Wednesday, December 9, 2015

Petit Louis (Bistro)- Columbia, Maryland lakefront

Bonjour Petit Louis, it has been awhile. 

Arranged by my high school French teacher Madame Doff, Petit Louis welcomed my French class for a 3-course lunch to introduce us to French cuisine. 
During the course of two days, Petit Louis served lunch to over 200 French students from Centennial High School. This is actually my first time eating at the bistro section of Petit Louis (click here to view our Petit Louis comptoir post).

Me with my friends  at an enormous table

Me meeting CEO Tony Foreman (r) the special event coordinator (L)

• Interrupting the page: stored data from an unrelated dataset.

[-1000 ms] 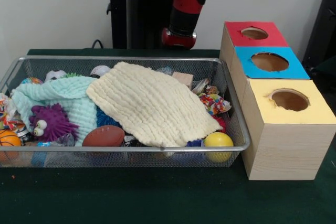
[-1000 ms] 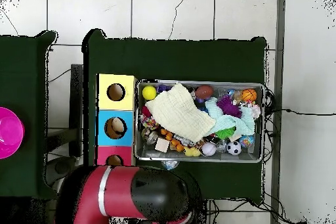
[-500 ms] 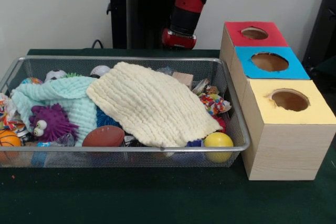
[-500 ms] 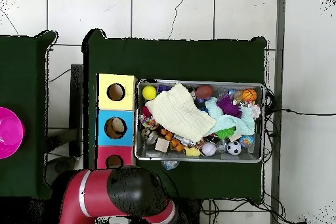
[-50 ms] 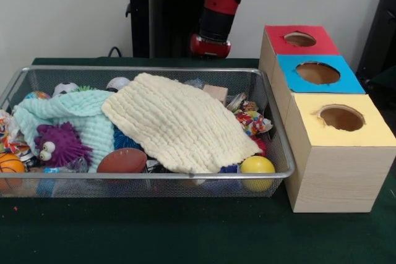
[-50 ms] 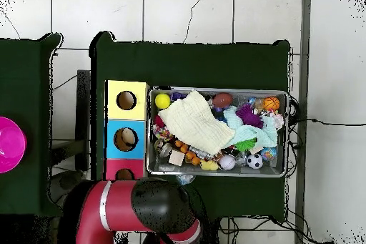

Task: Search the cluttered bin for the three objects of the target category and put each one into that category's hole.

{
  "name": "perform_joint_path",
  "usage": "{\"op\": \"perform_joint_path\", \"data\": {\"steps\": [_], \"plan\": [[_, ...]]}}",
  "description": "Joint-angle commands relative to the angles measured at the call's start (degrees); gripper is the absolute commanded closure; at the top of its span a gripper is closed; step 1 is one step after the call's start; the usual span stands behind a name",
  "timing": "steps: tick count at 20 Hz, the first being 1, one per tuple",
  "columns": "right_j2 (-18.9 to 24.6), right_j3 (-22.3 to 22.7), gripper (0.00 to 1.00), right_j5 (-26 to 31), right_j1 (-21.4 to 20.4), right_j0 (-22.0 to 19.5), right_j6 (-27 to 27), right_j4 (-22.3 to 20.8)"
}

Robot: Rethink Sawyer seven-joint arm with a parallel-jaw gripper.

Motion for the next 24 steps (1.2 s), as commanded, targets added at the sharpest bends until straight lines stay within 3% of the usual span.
{"op": "perform_joint_path", "data": {"steps": [1, 10, 18, 24], "plan": [[1.7, -13.4, 0.00, 1.4, 0.6, -5.7, 12.1, 1.7], [3.1, -15.5, 0.00, 7.0, -0.3, -7.9, 10.0, -2.2], [4.2, -16.5, 0.00, 6.5, 0.1, -10.2, 10.7, -5.4], [3.5, -20.4, 0.00, 5.4, 1.4, -17.1, 9.3, -15.6]]}}
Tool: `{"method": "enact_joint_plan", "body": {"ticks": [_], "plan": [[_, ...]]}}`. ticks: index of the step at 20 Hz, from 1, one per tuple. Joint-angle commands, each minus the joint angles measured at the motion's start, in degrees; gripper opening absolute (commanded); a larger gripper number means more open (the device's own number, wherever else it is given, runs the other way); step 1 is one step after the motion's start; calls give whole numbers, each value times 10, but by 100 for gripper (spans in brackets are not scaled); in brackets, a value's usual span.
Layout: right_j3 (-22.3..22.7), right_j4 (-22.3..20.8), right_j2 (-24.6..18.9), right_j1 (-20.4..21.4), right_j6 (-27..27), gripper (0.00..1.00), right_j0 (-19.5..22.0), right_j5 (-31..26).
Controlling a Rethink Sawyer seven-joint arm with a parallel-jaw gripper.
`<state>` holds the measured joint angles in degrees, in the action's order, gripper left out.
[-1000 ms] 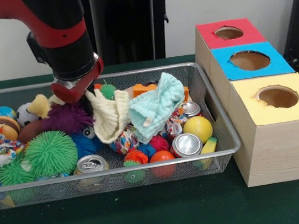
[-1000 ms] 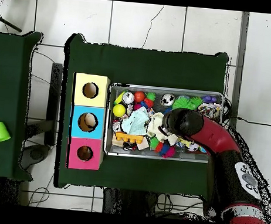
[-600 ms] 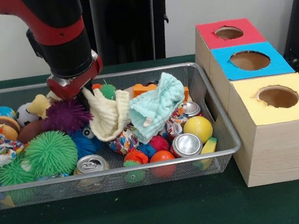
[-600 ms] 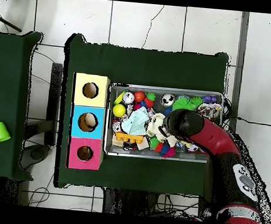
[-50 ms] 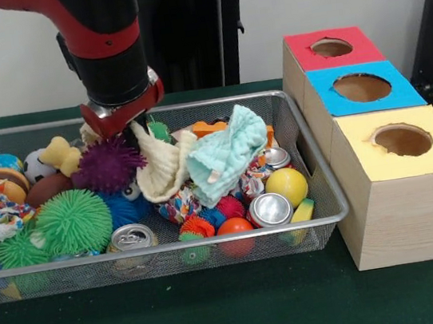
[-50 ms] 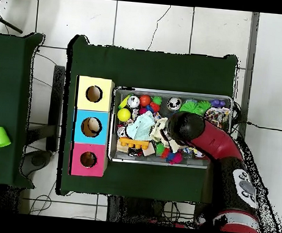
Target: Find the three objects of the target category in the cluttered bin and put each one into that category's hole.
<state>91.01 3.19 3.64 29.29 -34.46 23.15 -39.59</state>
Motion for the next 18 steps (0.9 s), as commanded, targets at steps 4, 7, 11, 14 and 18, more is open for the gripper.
{"method": "enact_joint_plan", "body": {"ticks": [4,7,11,14,18], "plan": [[-15,56,20,20,-253,0,-58,-113],[-40,58,32,30,-273,0,-78,-168],[-73,64,39,44,-296,0,-90,-232],[-95,61,42,49,-306,0,-94,-275],[-113,58,39,52,-305,0,-92,-305]]}}
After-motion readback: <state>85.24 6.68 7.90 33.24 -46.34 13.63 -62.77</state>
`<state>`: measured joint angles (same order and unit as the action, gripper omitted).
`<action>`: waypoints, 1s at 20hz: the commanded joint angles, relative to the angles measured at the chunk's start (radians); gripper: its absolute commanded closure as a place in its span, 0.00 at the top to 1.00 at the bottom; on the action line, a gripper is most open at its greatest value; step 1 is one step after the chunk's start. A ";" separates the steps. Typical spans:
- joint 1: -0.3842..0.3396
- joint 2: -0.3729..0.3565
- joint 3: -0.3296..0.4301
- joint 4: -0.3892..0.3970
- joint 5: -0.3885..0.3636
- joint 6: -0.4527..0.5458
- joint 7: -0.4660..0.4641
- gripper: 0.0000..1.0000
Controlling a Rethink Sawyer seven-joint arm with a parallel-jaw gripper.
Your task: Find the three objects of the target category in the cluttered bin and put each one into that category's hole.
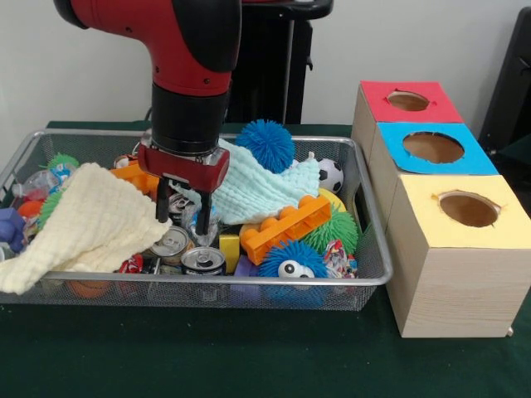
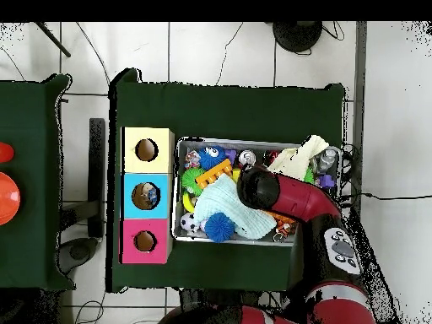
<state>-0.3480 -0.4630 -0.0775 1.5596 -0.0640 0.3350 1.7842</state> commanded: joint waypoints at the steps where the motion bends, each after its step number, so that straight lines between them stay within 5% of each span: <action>1: -0.039 0.032 0.092 0.068 -0.037 -0.072 0.083 1.00; 20: -0.075 0.025 0.148 0.240 -0.059 -0.160 0.098 1.00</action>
<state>-0.4031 -0.4633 -0.0218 1.6701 -0.0636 0.2458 1.7842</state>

My first impression of Petit Louis -  it made me feel as though I had been transported halfway around the globe to an authentic parisian bistro. The dark wood paneling, bistro chairs and tables and the intimate lighting all create a cozy and sophisticated atmosphere that screams French. 

Once our student group was seated, we were warmly greeted by CEO Tony Foreman who spoke to us about the restaurant and our lunch ….and ready for this -  IN FRENCH. That's right, Mr. Foreman, the noted celebrity restauranteur - who along with acclaimed chef Cindy Wolf has several other award winning establishments including Charleston, Pazo, Chinghiale, and Johnny' -  took the time to help high school students improve their French. That's really cool. 

Immediately following Mr. Foreman's speech, a parade of servers with family style-food trays rushed out of the kitchen. It was reminiscent of the "Be Our Guest" movie scene from Beauty and the Beast. The waiters were so happy to serve us and explain each dish. We were off to a great start.

The hors d'oeuvres included gourgères, canapé de bettrave, and gravlax canapés. What's a good french bistro without remarkable pastries, right? Petite Louis did not disappoint. Even though this was my first time trying gourgères, this certainly won't be my last. This savory and puffy choux (light pastry dough) pastry filled with gruyere cheese was perfection - warm and buttery, melt-in-your mouth goodness. 
Canapé de bettrave and gravlax canapés

The canapé de bettrave (red beets, chèvre, walnut vinaigrette, and belgian endives) was also terrific. I'm now totally enamored with endives. It tastes like a less bitter and thinner version of celery. When paired with beets and chèvre cheese it was a great mix of sweet, salty and crunchy.  The gravlax canapés were a hit for me too and had the same feel (sweet, salty and crunchy) but in a different way. The combination of the house-cured salmon with salty gravlax capers and sweet crème fraîche sitting atop crunchy, thin toast slices is mighty good.
Pomme frites

The second course arrived with pomme frites, quiche aux legumes, salad verte and croque monsieur.

The pomme frites were quickly eaten up at my table, but I can't blame them. Long and thin fresh cut potatoes, lightly crispy with a hint of salt.  It was hard not to eat the entire bowl.

Quiche aux légumes
Each slice of the quiche aux légumes (butternut squash and chèvre) had a deliciously light pastry crust filled with generous amount of sweet butternut squash topped with fluffy cream, eggs and cheese filling.  PL quiche is tall and thick, just the way I like it. Some students got full on the other entrees before they ate their slice, which just meant more for me. Yep, I had 2 slices.
Salade verte

French food emphasize fresh, simple ingredients. This salade verte is a prime example of an authentic french salad- mesclun greens, reggiano, and red wine vinaigrette. Simply delicious.

Croque monsieur

The Croque Monsieur was probably the biggest hit at my table. Again, the emphasizes was on fresh, homemade ingredients. Each individual ingredient was perfect in and of it self. Put together and grilled it was  a masterpiece. The students at my table commented that they could eat this "ham and cheese" sandwich everyday for lunch.

For dessert, we received an "assortment de patisseries" (housemade cookies and French pastries). Unfortunately, I couldn't take a picture because it was eaten up so quickly but trust me when I say it was all good too.

After trying Petit Louis' bistro section, I have a newfound appreciation for all the effort that's put into making the meals. There's a lot of love going on in that kitchen. I really respect that a well noted restaurant would take the time to help 200 local high school French students in their educational endeavors. I hope they invite us back next year.

Merci beaucoup Petit Louis et Tony Foreman.